▶ **Try it**: The pictures stay out; all of the data is to be printed exactly.
┌──
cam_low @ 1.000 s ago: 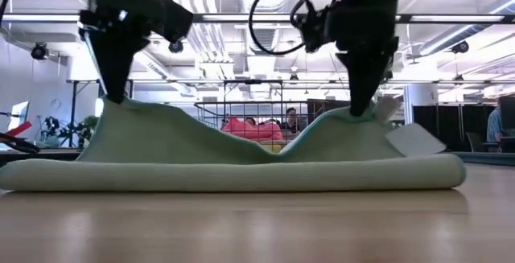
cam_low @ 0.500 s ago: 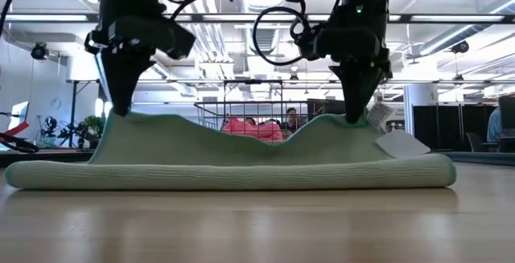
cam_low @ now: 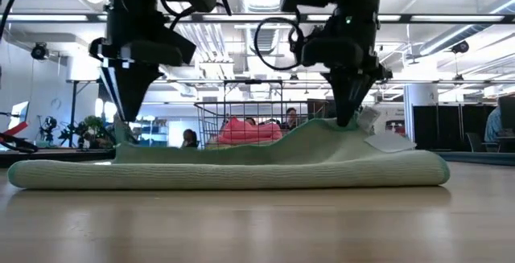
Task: Fold microfiber towels
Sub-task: Fold the blue towel
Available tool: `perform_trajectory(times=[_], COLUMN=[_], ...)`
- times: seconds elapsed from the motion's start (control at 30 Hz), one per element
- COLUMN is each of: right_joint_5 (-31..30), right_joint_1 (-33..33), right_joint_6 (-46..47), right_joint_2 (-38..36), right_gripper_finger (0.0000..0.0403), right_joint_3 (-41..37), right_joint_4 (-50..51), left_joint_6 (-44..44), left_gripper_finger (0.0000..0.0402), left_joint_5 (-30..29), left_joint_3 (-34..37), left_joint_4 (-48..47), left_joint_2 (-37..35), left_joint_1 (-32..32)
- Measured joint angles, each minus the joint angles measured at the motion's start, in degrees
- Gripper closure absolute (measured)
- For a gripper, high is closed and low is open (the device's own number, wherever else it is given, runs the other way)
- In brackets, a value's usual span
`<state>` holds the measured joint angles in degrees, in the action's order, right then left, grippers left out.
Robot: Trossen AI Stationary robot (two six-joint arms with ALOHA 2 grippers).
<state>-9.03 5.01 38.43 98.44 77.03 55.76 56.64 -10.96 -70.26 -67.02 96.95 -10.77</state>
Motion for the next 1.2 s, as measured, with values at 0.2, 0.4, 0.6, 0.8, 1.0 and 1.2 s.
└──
▶ **Final answer**:
cam_low @ 1.000 s ago: 
cam_low @ 0.500 s ago: 
cam_low @ now: 
Task: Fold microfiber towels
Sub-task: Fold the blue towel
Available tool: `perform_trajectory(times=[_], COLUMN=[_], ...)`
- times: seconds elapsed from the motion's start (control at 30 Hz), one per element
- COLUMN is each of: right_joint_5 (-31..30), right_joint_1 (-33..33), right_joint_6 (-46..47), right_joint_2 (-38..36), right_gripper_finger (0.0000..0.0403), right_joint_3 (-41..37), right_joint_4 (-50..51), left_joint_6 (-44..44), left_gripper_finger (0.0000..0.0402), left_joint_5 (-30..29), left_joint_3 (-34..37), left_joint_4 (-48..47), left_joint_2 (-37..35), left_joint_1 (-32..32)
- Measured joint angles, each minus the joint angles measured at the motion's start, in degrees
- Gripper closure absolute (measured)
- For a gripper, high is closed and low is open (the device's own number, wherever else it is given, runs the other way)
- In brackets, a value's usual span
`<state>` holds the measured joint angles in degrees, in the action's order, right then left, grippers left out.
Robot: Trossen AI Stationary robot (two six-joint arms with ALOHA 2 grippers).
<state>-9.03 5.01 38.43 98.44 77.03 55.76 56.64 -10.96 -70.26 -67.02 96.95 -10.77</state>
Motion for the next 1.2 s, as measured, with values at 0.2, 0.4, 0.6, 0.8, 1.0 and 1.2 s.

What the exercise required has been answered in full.